HOP_JSON_INPUT_INCLUDE_NULLS	N	Name of te variable to set so that Nulls are considered while parsing JSON files. If HOP_JSON_INPUT_INCLUDE_NULLS is "Y" then nulls will be included otherwise they will not be included (default behavior)
HOP_LENIENT_STRING_TO_NUMBER_CONVERSION	N	System wide flag to allow lenient string to number conversion for backward compatibility. If this setting is set to "Y", an string starting with digits will be converted successfully into a number. (example: 192.168.1.1 will be converted into 192 or 192.168 or 192168 depending on the decimal and grouping symbol). The default (N) will be to throw an error if non-numeric symbols are found in the string.
HOP_LICENSE_HEADER_FILE	-	This is the name of the variable which when set should contains the path to a file which will be included in the serialization of pipelines and workflows
HOP_LOG_MARK_MAPPINGS	N	Set this variable to 'Y' to precede transform/action name in log lines with the complete path to the transform/action. Useful to perfectly identify where a problem happened in our process.
HOP_LOG_SIZE_LIMIT	0	The log size limit for all pipelines and workflows that don’t have the "log size limit" property set in their respective properties.
HOP_LOG_TAB_REFRESH_DELAY	1000	The hop log tab refresh delay.
HOP_LOG_TAB_REFRESH_PERIOD	1000	The hop log tab refresh period.
HOP_MAX_ACTIONS_LOGGED	5000	The maximum number of action results kept in memory for logging purposes.
HOP_MAX_LOGGING_REGISTRY_SIZE	10000	The maximum number of logging registry entries kept in memory for logging purposes.
HOP_MAX_LOG_SIZE_IN_LINES	0	The maximum number of log lines that are kept internally by Hop. Set to 0 to keep all rows (default)
HOP_MAX_LOG_TIMEOUT_IN_MINUTES	1440	The maximum age (in minutes) of a log line while being kept internally by Hop.
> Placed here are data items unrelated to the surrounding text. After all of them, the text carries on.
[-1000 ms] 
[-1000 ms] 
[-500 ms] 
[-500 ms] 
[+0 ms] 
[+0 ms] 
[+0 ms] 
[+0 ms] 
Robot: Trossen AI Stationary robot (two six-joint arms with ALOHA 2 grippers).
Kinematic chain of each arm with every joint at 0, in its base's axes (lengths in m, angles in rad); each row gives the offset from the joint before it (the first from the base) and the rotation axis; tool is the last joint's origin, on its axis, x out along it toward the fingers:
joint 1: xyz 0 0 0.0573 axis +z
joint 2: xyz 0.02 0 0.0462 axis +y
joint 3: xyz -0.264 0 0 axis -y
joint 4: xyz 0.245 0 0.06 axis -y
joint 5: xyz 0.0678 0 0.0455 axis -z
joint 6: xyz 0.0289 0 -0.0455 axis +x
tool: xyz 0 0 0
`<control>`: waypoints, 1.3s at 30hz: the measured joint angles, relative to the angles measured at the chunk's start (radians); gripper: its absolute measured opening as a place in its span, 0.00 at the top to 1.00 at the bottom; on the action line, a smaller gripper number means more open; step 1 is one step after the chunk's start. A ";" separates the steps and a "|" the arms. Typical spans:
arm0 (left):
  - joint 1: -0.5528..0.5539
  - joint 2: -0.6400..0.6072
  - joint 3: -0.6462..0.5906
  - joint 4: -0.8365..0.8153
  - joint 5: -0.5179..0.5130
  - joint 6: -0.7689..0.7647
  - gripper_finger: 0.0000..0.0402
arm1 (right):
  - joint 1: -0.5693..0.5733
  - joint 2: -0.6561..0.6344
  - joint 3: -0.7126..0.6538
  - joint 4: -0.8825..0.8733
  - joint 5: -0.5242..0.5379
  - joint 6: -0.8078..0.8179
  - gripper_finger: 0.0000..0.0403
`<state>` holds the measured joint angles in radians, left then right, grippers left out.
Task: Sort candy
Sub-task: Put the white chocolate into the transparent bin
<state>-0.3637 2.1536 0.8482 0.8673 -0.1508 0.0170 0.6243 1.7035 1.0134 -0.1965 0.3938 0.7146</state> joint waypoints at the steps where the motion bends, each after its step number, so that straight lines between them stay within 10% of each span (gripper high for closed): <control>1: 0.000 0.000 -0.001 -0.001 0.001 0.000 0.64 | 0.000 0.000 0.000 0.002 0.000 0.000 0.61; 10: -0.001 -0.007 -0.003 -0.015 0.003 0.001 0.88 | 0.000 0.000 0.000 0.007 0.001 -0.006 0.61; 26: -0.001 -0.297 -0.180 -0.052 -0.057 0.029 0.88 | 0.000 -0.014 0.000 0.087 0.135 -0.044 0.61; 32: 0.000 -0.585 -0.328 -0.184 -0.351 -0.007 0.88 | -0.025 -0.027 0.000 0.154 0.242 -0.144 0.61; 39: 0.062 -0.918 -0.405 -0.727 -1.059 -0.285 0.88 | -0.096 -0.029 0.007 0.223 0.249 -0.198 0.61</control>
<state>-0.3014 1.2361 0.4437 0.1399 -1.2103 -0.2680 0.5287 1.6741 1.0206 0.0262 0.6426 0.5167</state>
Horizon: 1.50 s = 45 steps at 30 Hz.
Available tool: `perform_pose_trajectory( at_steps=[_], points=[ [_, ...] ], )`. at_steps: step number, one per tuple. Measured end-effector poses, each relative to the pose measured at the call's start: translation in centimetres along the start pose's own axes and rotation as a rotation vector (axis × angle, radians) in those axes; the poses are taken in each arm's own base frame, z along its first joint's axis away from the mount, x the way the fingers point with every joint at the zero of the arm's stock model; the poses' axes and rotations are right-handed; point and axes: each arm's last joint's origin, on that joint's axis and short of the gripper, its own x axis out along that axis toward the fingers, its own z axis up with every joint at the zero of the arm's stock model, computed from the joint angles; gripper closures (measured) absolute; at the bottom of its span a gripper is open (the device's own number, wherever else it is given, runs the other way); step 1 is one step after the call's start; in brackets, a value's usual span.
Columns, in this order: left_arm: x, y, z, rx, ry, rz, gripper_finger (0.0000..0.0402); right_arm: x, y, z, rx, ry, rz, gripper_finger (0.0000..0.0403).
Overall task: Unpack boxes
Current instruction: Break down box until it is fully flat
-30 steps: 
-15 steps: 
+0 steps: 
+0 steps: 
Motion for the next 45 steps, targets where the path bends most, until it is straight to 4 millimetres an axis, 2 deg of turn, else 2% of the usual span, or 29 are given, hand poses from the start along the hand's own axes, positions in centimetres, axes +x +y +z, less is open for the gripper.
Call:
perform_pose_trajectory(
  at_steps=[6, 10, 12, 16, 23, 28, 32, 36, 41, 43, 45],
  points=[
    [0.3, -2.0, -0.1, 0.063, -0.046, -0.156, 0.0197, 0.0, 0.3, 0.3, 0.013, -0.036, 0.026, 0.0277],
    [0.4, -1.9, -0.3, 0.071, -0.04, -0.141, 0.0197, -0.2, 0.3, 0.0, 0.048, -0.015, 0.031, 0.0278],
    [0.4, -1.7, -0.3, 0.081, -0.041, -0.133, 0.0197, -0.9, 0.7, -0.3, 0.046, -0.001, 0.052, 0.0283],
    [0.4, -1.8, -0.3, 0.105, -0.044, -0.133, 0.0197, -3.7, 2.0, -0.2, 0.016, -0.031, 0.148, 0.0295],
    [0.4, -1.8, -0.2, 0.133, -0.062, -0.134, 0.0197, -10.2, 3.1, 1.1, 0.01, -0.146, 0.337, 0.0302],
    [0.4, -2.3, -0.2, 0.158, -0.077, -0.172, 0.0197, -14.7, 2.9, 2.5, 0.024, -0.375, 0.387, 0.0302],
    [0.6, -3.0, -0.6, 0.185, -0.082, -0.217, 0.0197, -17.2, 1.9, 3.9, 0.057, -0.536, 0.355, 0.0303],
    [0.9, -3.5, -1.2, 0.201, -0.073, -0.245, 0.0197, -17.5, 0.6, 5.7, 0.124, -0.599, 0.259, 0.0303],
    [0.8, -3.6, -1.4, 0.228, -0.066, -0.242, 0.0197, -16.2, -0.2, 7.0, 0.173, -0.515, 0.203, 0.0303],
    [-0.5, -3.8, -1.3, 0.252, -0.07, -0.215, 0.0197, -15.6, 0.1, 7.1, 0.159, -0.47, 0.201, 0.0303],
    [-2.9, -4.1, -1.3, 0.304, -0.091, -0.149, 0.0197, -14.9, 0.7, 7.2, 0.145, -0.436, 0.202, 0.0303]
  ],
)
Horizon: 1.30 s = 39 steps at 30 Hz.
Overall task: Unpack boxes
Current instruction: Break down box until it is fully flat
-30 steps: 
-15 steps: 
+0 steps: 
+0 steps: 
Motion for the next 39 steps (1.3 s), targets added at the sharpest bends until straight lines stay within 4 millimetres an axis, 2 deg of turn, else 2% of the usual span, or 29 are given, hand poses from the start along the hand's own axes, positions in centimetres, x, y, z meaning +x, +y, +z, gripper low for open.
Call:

Set to 0 to keep all rows indefinitely (default)
HOP_MAX_TAB_LENGTH	-	A variable to configure Tab size
HOP_MAX_WORKFLOW_TRACKER_SIZE	5000	The maximum number of workflow trackers kept in memory
HOP_PASSWORD_ENCODER_PLUGIN	Hop	Specifies the password encoder plugin to use by ID (Hop is the default).
HOP_PIPELINE_ROWSET_SIZE	-	Name of the environment variable that contains the size of the pipeline rowset size. This overwrites values that you set pipeline settings
HOP_PLUGIN_CLASSES		A comma delimited list of classes to scan for plugin annotations
HOP_ROWSET_GET_TIMEOUT	50	The name of the variable that optionally contains an alternative rowset get timeout (in ms). This only makes a difference for extremely short lived pipelines.
HOP_ROWSET_PUT_TIMEOUT	50	The name of the variable that optionally contains an alternative rowset put timeout (in ms). This only makes a difference for extremely short lived pipelines.
HOP_S3_VFS_PART_SIZE	5MB	The default part size for multi-part uploads of new files to S3 (added and used by by the AWS S3 VFS plugin)
HOP_SERVER_DETECTION_TIMER	-	The name of the variable that defines the timer used for detecting server nodes
HOP_SERVER_JETTY_ACCEPTORS		A variable to configure jetty option: acceptors for Carte
HOP_SERVER_JETTY_ACCEPT_QUEUE_SIZE		A variable to configure jetty option: acceptQueueSize for Carte
HOP_SERVER_JETTY_RES_MAX_IDLE_TIME		A variable to configure jetty option: lowResourcesMaxIdleTime for Carte
HOP_SERVER_OBJECT_TIMEOUT_MINUTES	1440	This project variable will set a time-out after which waiting, completed or stopped pipelines and workflows will be automatically cleaned up. The default value is 1440 (one day).
HOP_SERVER_REFRESH_STATUS	-	A variable to configure refresh for Hop server workflow/pipeline status page
HOP_SPLIT_FIELDS_REMOVE_ENCLOSURE	N	Set this variable to N to preserve enclosure symbol after splitting the string in the Split fields transform. Changing it to true will remove first and last enclosure symbol from the resulting string chunks.
HOP_SYSTEM_HOSTNAME		You can use this variable to speed up hostname lookup. Hostname lookup is performed by Hop so that it is capable of logging the server on which a workflow or pipeline is executed.
HOP_TRANSFORM_PERFORMANCE_SNAPSHOT_LIMIT	0	The maximum number of transform performance snapshots to keep in memory. Set to 0 to keep all snapshots indefinitely (default)
HOP_USE_NATIVE_FILE_DIALOG	N	Set this value to Y if you want to use the system file open/save dialog when browsing files
HOP_ZIP_MAX_ENTRY_SIZE_DEFAULT_STRING
HOP_ZIP_MAX_TEXT_SIZE	-	A variable to configure the maximum number of characters of text that are extracted before an exception is thrown during extracting text from documents
HOP_ZIP_MAX_TEXT_SIZE_DEFAULT_STRING	-
HOP_ZIP_MIN_INFLATE_RATIO	-	A variable to configure the minimum allowed ratio between de- and inflated bytes to detect a zipbomb
HOP_ZIP_MIN_INFLATE_RATIO_DEFAULT_STRING	-
NEO4J_LOGGING_CONNECTION		Set this variable to the name of an existing Neo4j connection to enable execution logging to a Neo4j database.

Variable name

Default Value

Description

HOP_AGGREGATION_ALL_NULLS_ARE_ZERO

Set this variable to Y to return 0 when all values within an aggregate are NULL. Otherwise by default a NULL is returned when all values are NULL.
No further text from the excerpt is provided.